### Instructions to follow
With the material below, print exactly the lines between the line holding "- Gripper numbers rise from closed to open" and the line holding "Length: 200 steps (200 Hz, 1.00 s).", inclusive. Add nothing else.
START Available data
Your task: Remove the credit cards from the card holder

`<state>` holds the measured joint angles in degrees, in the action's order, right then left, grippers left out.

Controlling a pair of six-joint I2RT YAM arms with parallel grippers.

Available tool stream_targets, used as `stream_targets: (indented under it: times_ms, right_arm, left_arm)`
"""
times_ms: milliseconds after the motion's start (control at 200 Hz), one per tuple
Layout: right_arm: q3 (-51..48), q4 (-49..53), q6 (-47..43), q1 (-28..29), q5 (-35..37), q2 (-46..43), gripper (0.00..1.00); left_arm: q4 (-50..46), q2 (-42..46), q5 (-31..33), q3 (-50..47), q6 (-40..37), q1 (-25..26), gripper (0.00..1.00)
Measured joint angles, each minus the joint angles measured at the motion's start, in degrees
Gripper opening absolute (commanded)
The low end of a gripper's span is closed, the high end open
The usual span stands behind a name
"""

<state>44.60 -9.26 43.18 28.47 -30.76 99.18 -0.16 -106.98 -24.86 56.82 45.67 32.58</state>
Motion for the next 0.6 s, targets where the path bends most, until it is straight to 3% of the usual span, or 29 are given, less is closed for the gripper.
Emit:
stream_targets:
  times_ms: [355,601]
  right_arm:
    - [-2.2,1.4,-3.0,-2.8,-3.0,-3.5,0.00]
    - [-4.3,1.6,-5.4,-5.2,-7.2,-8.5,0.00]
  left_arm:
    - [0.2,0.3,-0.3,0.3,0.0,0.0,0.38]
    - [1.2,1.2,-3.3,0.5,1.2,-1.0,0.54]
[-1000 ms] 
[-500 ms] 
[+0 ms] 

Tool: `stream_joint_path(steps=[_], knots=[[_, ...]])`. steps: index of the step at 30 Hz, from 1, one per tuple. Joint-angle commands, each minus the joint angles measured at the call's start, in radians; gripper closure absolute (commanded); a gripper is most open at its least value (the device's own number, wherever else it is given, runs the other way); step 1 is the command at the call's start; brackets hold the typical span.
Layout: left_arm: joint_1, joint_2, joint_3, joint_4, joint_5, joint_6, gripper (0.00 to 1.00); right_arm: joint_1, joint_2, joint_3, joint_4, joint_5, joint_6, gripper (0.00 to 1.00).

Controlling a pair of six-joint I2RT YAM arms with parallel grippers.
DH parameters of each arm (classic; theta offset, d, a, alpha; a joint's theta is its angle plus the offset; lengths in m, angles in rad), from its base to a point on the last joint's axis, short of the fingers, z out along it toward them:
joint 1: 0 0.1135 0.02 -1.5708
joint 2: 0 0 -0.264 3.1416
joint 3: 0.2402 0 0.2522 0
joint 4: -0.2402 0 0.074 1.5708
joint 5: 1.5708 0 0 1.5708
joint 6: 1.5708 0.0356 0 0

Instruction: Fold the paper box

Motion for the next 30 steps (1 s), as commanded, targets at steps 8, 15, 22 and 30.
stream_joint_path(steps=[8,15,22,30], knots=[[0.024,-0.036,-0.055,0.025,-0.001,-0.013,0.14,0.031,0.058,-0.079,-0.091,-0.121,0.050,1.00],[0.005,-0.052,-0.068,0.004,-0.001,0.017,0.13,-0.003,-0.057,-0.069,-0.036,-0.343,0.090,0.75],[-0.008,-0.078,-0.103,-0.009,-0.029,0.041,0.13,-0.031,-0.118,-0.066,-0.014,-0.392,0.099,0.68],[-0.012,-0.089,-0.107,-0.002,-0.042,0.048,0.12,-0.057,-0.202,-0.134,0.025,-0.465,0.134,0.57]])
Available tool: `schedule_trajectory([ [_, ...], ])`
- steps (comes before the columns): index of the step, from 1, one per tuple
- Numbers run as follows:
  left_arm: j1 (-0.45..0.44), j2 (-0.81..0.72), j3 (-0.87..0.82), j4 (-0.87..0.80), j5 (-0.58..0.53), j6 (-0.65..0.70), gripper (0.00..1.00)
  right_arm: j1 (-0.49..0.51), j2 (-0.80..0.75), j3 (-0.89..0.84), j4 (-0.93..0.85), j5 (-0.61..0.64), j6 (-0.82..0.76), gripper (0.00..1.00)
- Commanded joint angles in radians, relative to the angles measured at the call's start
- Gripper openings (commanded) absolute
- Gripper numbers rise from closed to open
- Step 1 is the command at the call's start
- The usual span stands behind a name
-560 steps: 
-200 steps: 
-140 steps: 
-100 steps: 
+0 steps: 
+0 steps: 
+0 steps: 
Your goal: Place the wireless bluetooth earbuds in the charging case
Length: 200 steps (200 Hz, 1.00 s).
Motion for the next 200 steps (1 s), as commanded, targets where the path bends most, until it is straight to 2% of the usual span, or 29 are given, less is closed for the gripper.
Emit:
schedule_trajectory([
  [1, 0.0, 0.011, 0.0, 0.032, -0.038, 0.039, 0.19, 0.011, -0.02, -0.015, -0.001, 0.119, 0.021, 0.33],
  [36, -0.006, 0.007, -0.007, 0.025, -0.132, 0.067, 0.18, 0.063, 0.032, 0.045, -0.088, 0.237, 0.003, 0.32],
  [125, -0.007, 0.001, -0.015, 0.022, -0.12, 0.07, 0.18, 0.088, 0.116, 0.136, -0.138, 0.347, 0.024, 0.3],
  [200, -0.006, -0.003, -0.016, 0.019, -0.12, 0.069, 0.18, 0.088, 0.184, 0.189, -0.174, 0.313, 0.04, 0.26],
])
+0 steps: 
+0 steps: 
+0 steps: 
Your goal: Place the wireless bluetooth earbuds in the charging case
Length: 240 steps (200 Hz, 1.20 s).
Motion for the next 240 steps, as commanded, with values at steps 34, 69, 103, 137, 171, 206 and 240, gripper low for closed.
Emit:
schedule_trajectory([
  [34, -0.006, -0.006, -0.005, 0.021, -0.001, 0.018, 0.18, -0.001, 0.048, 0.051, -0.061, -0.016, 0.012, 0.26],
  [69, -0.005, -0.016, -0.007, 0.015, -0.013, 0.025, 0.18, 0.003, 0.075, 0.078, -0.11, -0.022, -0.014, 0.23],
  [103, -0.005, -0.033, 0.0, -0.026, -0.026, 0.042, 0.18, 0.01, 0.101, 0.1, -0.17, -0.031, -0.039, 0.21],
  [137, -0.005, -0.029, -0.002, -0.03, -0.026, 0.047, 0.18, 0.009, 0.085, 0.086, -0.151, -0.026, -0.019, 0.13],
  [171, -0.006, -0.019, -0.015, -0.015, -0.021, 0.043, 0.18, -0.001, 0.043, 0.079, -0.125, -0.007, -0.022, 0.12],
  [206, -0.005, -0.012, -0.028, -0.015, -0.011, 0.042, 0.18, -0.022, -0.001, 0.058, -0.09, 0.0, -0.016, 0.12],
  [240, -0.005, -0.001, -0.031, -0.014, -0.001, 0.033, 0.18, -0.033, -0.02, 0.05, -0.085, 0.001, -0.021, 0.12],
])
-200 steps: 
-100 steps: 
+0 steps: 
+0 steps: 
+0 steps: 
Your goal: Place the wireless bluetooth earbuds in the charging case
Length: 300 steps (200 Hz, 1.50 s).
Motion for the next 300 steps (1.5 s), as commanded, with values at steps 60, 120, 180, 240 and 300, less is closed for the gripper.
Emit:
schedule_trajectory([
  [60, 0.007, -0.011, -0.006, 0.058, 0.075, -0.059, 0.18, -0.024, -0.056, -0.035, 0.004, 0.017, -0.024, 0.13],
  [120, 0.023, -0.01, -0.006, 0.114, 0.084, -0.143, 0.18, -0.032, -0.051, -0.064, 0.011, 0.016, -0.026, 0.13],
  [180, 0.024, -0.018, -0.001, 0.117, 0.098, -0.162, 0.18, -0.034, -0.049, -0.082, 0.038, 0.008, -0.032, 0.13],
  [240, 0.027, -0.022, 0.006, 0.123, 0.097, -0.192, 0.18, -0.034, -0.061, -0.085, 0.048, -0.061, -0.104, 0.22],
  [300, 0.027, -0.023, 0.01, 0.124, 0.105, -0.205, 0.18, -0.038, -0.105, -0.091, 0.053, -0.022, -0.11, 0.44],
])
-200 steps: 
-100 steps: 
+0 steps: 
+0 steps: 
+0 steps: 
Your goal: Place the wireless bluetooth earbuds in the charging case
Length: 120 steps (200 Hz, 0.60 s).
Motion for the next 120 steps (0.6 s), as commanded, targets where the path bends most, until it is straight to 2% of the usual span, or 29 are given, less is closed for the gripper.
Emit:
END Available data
### Problem solution
- Gripper numbers rise from closed to open
- Step 1 is the command at the call's start
- The usual span stands behind a name
-560 steps: 
-200 steps: 
-140 steps: 
-100 steps: 
+0 steps: 
+0 steps: 
+0 steps: 
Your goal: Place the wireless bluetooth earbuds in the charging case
Length: 200 steps (200 Hz, 1.00 s).

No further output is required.